Minimize LCOH of PEM-Elctrolyzer

Hi everyone.

I am new in optimization modeling. Currently I am working on a model to minimize the LCOH of a PEM electrolyser. The consideration should be independent of the demand and the hydrogen price and only dependent on the quantity produced and the electricity prices.
The annualized investment costs, the efficiency, the variable costs due to hourly electricity prices and the size of the electrolyser are given. Hourly prices are to be used to decide the hours of production. The idea is that capex and opex are distributed over the quantity produced and the LCOH decreases up to a marginal price p.
In my current code I do not yet know how to integrate the investment costs in such a way that they have an influence on the production decision. This means that production always takes place when the electricity price is negative.
In the next step, the start-up behavior and load ramps should be considered in a possible partial load mode.
If you have any idea how to do this let me now :slight_smile:

from oemof import solph
import pandas as pd

 # test values for electricity prices in €/MWh
el_prices =[-5.17, -1.07, -1.47, -5.08, -4.49, -5.4, -5.02, -1.3, -1.44, -1.09, -1.07, -1.07, -0.79, -0.27, 0.85, 23.53, 36.54, 46.03, 55.57, 54.95, 49.23, 44.99, 45.96, 35.0, 57.91, 51.67, 52.93, 44.09, 50.08, 69.72, 105.08, 140.64, 145.98, 147.05, 145.61, 143.35, 144.38, 143.76, 148.2, 155.34, 162.89, 170.0, 174.74, 164.46, 153.0, 141.67, 134.91, 124.22, 130.01, 120.0]
    

# Annahmen und Konstanten
investment_cost_ely = 1500  # Beispiel-Fixkosten in Euro/kw
power_ely = 1000  # Beispiel-Leistung des Elektrolyseurs in kW
conversion_factor = 0.6  # Beispiel-Wirkungsgrad des Elektrolyseurs
number_years = 20
interest_rate = 0.06

#annualized capex
a = (((1+interest_rate)**number_years)*interest_rate)/(((1+interest_rate)**number_years)-1)

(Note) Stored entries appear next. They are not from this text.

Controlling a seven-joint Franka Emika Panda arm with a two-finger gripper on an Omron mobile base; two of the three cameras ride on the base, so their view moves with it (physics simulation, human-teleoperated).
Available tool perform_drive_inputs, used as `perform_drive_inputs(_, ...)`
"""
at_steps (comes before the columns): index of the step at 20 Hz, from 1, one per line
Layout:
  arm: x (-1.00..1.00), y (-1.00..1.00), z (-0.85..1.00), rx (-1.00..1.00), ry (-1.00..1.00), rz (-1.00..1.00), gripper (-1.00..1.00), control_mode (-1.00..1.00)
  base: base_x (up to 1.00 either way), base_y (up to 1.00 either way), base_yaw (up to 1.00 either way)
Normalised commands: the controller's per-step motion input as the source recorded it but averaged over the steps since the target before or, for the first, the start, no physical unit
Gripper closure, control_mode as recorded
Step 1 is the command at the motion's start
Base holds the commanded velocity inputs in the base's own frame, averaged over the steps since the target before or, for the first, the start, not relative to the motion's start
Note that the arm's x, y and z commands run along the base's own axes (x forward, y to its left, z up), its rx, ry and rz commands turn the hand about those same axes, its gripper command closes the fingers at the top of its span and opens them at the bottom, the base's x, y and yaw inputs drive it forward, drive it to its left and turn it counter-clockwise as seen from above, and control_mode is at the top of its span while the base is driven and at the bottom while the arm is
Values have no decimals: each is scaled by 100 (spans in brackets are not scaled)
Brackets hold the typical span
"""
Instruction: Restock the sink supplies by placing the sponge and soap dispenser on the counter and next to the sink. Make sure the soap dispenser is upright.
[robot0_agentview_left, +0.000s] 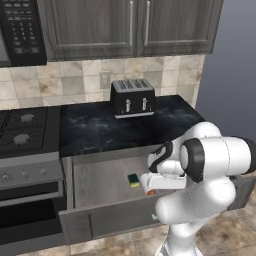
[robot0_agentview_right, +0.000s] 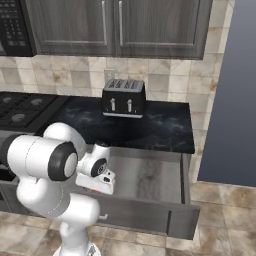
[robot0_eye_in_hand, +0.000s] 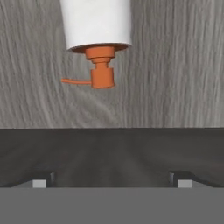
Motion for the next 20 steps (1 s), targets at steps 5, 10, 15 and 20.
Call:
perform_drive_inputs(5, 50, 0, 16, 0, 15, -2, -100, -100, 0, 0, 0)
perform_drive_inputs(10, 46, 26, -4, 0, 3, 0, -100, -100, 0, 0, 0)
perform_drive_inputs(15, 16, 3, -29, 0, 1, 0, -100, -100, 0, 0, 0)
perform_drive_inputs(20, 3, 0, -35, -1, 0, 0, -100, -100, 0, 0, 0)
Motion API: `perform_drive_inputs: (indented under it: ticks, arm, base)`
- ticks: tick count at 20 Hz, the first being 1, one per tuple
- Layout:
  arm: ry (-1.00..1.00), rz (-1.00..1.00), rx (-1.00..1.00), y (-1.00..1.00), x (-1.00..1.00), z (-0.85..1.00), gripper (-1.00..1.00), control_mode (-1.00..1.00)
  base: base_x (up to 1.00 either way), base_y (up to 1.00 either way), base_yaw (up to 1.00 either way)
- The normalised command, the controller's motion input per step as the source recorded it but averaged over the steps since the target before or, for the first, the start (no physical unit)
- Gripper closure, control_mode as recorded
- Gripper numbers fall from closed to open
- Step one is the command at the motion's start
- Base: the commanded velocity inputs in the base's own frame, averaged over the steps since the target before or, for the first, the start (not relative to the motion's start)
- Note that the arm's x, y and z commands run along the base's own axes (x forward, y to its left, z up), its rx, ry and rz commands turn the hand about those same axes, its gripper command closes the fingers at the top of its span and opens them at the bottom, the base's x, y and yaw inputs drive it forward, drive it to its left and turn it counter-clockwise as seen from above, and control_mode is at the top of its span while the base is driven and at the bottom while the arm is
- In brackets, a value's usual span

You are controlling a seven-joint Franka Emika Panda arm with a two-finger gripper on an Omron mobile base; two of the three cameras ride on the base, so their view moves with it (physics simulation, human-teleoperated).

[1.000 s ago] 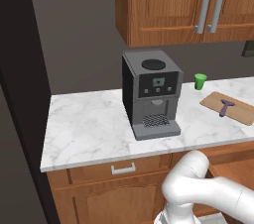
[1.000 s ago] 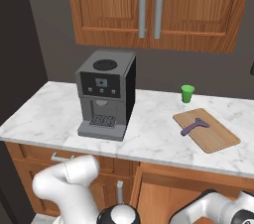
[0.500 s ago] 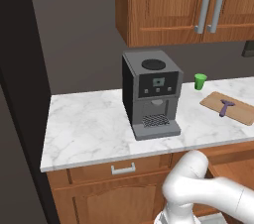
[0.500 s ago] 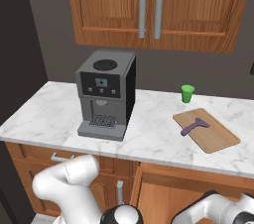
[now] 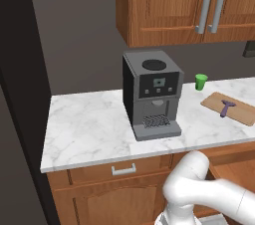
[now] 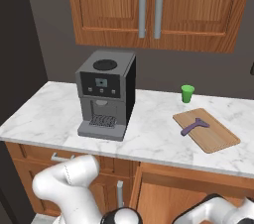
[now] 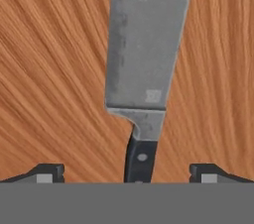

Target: Open the drawer on the right and place the cutting tools on the cutting board.

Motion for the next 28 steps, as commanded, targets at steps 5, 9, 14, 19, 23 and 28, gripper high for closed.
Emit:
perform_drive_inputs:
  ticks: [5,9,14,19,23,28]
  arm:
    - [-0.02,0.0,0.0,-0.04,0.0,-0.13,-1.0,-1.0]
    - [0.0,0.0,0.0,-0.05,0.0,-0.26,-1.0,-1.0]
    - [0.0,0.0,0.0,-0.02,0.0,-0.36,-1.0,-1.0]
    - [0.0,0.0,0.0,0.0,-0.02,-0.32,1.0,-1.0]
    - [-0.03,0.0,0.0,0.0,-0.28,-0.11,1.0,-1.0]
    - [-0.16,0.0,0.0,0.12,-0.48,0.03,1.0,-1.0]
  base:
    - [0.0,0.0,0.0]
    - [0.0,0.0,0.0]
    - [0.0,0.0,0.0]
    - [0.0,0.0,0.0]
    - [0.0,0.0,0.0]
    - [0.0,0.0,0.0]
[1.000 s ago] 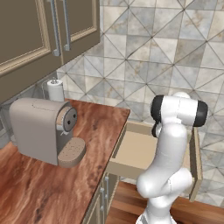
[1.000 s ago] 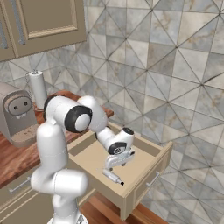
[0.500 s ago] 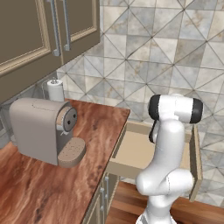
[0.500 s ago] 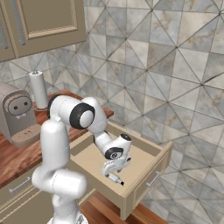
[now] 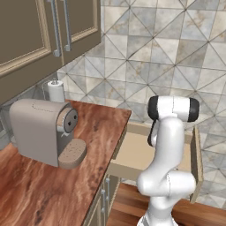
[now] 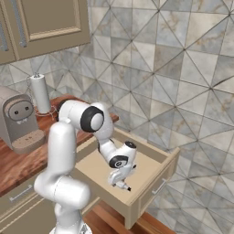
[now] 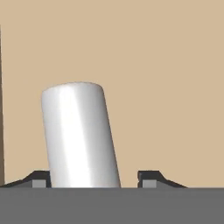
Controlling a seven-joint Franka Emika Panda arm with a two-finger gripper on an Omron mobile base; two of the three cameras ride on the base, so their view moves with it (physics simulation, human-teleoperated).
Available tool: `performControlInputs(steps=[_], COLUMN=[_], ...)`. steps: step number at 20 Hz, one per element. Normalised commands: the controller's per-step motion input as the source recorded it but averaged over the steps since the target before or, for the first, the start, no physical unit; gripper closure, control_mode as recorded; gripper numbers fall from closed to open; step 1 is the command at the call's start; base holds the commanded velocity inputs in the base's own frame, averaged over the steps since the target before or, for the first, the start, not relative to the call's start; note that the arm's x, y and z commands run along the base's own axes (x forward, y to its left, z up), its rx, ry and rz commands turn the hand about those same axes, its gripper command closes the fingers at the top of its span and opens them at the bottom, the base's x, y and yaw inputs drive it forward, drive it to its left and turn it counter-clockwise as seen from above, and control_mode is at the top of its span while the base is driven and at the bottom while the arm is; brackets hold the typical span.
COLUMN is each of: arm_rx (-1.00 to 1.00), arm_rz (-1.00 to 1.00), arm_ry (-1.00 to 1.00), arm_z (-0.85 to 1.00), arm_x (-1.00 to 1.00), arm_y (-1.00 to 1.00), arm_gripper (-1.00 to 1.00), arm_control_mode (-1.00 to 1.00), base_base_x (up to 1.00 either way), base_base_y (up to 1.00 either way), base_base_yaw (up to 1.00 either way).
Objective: Restock the sink supplies by placing the sponge and soap dispenser on the counter and next to the sink. Make sure the soap dispenser is upright.
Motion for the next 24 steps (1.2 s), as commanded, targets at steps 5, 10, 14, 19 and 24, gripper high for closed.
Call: performControlInputs(steps=[5, 10, 14, 19, 24], arm_rx=[-0.03, -0.01, 0.00, -0.02, -0.02], arm_rz=[0.06, 0.04, 0.01, 0.00, 0.00], arm_ry=[-0.02, -0.17, -0.18, -0.18, -0.12], arm_z=[-0.77, -0.45, 0.22, 0.98, 1.00], arm_x=[-0.23, -0.36, -0.47, -0.35, -0.06], arm_y=[0.00, 0.06, 0.01, 0.00, 0.00], arm_gripper=[1.00, 1.00, 1.00, 1.00, 1.00], arm_control_mode=[-1.00, -1.00, -1.00, -1.00, -1.00], base_base_x=[0.00, 0.00, 0.00, 0.00, 0.00], base_base_y=[0.00, 0.00, 0.00, 0.00, 0.00], base_base_yaw=[0.00, 0.00, 0.00, 0.00, 0.00])
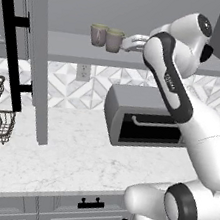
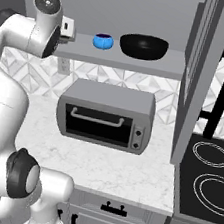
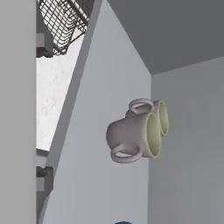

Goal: Gather all objects into one cabinet and sort the glasses and bowls to opposite sides.

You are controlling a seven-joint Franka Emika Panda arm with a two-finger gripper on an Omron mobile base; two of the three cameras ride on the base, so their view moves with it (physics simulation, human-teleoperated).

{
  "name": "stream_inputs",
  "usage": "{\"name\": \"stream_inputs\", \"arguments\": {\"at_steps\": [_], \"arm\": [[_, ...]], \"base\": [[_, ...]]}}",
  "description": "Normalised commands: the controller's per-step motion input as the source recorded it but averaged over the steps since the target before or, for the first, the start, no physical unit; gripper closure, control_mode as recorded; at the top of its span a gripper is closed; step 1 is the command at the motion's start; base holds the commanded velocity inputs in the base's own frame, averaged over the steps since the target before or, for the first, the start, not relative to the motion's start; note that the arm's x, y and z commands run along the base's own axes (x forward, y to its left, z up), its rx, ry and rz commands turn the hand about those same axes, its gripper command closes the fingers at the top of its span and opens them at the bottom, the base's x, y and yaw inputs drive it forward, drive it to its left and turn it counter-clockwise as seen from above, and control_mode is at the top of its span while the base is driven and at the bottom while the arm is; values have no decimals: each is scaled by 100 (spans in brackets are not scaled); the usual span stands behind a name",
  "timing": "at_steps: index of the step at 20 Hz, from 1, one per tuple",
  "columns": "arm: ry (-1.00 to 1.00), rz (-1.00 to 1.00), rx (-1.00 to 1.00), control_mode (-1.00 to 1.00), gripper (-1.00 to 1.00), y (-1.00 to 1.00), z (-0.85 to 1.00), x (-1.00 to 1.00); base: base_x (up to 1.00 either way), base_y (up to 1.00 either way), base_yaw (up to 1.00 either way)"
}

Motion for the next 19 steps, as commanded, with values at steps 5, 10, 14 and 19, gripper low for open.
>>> {"name": "stream_inputs", "arguments": {"at_steps": [5,10,14,19], "arm": [[24,-4,-1,-100,-100,-46,10,-93],[-3,-1,-1,-100,-100,-68,-23,-97],[-12,0,-1,-100,-100,-67,-43,-70],[-11,-3,-5,-100,-100,-43,-40,-11]], "base": [[0,0,0],[0,0,0],[0,0,0],[0,0,0]]}}
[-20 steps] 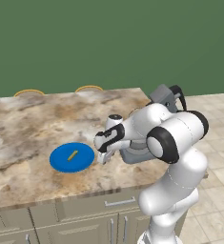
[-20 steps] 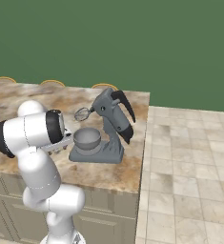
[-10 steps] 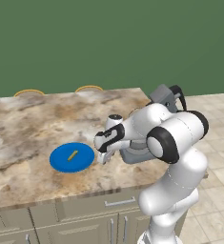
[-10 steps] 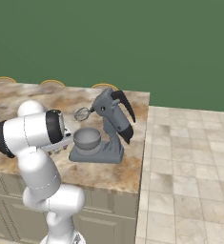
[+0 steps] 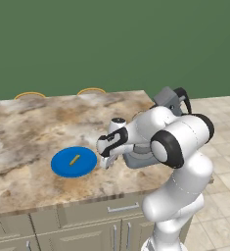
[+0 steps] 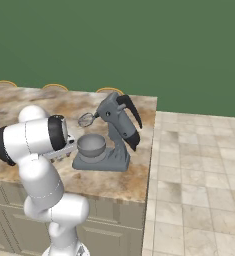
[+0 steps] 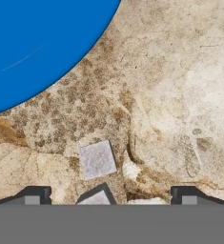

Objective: Add butter and sugar cubes to the stand mixer bowl and then turn on the stand mixer to begin making frosting.

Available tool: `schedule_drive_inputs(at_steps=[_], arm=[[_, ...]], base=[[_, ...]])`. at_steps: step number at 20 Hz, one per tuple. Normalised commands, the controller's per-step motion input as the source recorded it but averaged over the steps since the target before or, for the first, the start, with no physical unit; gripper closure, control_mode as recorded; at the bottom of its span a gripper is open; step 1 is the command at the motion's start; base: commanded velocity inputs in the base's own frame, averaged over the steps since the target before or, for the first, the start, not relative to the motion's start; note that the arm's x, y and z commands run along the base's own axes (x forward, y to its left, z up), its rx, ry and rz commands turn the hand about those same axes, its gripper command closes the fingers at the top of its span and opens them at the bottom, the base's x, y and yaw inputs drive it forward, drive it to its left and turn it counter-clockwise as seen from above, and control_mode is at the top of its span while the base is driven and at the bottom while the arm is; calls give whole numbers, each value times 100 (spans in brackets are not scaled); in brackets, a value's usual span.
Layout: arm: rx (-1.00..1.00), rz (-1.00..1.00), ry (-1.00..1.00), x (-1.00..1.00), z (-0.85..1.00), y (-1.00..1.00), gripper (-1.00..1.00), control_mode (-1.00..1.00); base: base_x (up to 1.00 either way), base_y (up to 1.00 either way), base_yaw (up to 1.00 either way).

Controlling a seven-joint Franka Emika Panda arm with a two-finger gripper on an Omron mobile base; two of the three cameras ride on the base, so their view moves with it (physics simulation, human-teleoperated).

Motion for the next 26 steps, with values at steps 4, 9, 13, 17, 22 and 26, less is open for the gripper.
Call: schedule_drive_inputs(at_steps=[4,9,13,17,22,26], arm=[[0,0,0,0,0,0,100,-100],[0,0,0,0,0,0,100,-100],[0,0,0,0,0,0,100,-100],[0,0,0,0,0,0,100,-100],[0,0,0,0,0,2,100,-100],[0,0,0,0,0,0,100,-100]], base=[[0,0,0],[0,0,0],[0,0,0],[0,0,0],[0,0,0],[0,0,0]])
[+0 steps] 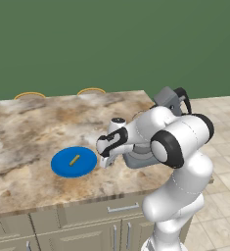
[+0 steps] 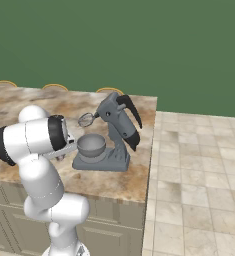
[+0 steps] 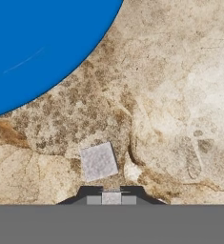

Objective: Add butter and sugar cubes to the stand mixer bowl and then turn on the stand mixer to begin making frosting.

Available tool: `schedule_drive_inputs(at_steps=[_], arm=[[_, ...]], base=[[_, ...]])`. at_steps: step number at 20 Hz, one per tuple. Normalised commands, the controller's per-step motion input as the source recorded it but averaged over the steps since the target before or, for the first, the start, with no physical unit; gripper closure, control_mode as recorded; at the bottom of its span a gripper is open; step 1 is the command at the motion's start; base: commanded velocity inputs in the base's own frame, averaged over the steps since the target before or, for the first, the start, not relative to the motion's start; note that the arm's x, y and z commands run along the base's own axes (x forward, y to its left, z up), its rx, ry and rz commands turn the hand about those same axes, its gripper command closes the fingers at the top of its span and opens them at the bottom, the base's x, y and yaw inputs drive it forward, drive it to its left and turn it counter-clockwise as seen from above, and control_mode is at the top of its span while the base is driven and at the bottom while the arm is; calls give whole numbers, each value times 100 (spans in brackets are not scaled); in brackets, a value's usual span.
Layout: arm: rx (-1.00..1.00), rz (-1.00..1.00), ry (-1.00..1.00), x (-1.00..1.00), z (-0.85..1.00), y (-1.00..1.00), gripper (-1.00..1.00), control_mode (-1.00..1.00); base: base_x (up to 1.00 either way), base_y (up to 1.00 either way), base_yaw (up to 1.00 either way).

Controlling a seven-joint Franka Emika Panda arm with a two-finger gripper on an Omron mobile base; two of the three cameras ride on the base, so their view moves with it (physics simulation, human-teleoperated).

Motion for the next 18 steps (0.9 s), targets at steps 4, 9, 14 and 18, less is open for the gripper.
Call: schedule_drive_inputs(at_steps=[4,9,14,18], arm=[[0,0,0,0,11,0,100,-100],[0,0,0,0,36,0,100,-100],[0,0,0,1,40,0,100,-100],[0,0,0,6,36,0,100,-100]], base=[[0,0,0],[0,0,0],[0,0,0],[0,0,0]])
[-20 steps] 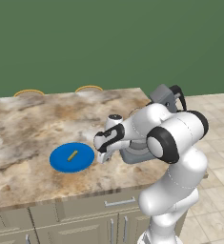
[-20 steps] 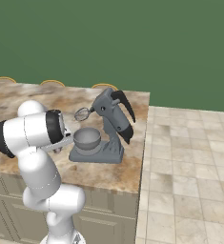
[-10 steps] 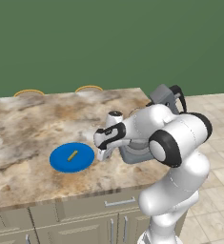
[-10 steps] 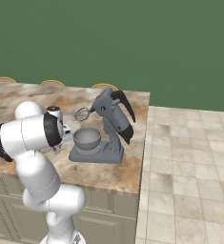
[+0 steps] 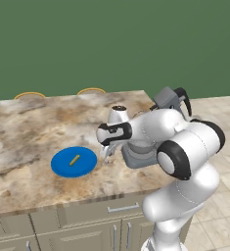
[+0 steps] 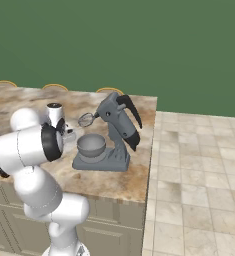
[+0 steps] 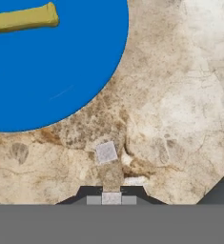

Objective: Add butter and sugar cubes to the stand mixer bowl and then turn on the stand mixer to begin making frosting.

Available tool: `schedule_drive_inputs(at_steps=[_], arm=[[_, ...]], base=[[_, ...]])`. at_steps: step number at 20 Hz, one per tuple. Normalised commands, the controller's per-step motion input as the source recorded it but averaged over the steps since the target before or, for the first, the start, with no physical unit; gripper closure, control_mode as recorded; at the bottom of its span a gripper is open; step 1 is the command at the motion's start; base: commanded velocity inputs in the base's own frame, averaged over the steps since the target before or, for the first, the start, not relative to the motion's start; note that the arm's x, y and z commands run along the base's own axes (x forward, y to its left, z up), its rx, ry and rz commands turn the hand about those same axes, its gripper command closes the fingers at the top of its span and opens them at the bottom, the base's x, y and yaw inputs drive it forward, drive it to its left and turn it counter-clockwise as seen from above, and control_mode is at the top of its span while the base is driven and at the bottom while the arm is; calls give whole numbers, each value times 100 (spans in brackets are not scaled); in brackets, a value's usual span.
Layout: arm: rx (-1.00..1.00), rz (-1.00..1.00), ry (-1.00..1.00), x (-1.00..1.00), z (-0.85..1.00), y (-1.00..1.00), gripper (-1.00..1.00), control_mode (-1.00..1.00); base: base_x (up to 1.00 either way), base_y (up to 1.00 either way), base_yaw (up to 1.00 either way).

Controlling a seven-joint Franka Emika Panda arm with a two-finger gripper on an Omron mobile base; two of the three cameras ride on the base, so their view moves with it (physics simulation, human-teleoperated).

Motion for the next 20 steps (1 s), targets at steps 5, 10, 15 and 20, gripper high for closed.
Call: schedule_drive_inputs(at_steps=[5,10,15,20], arm=[[0,0,0,1,35,0,100,-100],[0,0,0,0,30,-4,100,-100],[-3,0,0,0,18,-9,100,-100],[-5,0,0,0,29,-1,100,-100]], base=[[0,0,0],[0,0,0],[0,0,0],[0,0,0]])
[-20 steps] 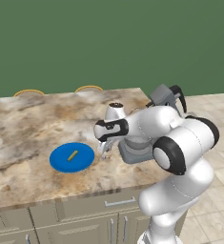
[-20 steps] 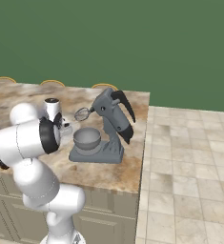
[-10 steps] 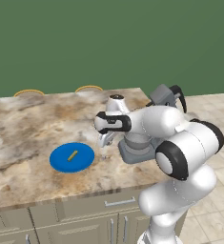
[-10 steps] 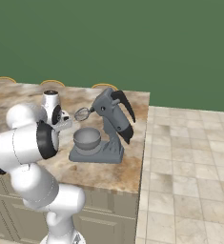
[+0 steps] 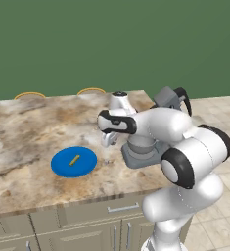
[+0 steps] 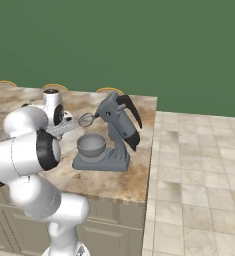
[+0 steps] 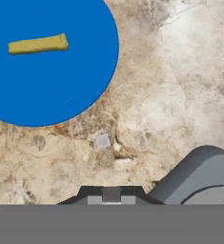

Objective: Add butter and sugar cubes to the stand mixer bowl and then turn on the stand mixer to begin making frosting.

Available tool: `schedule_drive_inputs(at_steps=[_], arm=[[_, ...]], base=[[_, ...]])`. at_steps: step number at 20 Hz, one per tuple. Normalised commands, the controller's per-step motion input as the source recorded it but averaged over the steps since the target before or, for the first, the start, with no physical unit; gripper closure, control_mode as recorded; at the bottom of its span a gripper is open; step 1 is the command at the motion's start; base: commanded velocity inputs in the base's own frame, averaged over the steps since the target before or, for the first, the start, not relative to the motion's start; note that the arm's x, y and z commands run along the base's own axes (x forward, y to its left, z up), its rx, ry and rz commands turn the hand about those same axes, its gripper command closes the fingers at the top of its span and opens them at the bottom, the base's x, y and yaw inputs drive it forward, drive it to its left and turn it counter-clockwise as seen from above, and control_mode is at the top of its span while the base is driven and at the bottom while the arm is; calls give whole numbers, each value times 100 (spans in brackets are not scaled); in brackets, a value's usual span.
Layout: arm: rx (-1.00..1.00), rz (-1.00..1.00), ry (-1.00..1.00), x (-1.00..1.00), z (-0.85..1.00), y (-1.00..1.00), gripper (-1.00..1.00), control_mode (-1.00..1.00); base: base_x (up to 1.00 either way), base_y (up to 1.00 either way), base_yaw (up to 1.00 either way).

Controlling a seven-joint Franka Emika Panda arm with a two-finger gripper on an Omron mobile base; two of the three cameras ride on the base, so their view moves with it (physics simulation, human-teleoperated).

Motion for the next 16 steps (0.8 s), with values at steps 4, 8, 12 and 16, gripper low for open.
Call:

annualized_cost = investment_cost_ely * power_ely * a


# Create Energysystem with time steps with length of list of prices
es = solph.EnergySystem(timeindex=solph.create_time_index(2023, number=len(el_prices)-1))


b_electricity = solph.Bus("b_el")
b_hydrogen = solph.Bus("b_h2")


#power source
spotmarket = solph.components.Source(
    "spotmarket",
    outputs={b_electricity: solph.Flow(variable_costs=el_prices)} 
)


hydrogen_sink = solph.components.Sink(
    "hydrogen demand",
    inputs={b_hydrogen: solph.Flow()}
)


electrolyzer = solph.components.Converter(
    "electrolyzer",
    inputs={
        b_electricity: solph.Flow()
    },
    outputs={b_hydrogen: solph.Flow(min=0.25, nonconvex=solph.NonConvex(), nominal_value=power_ely*0.6)},
    conversion_factors={b_hydrogen: 0.6}
)


es.add(
    b_hydrogen, b_electricity,
    spotmarket, hydrogen_sink, 
    electrolyzer
)

Thanks in advance
Luca

Hi Luca,

what exactly is your question/issue? On top of that, your example code is not actually working, the df variable you are using is never defined. Can you create a minimal working version.

Best

Francesco

Hi Francesco,

sorry I forgot to change the df variable but its done now.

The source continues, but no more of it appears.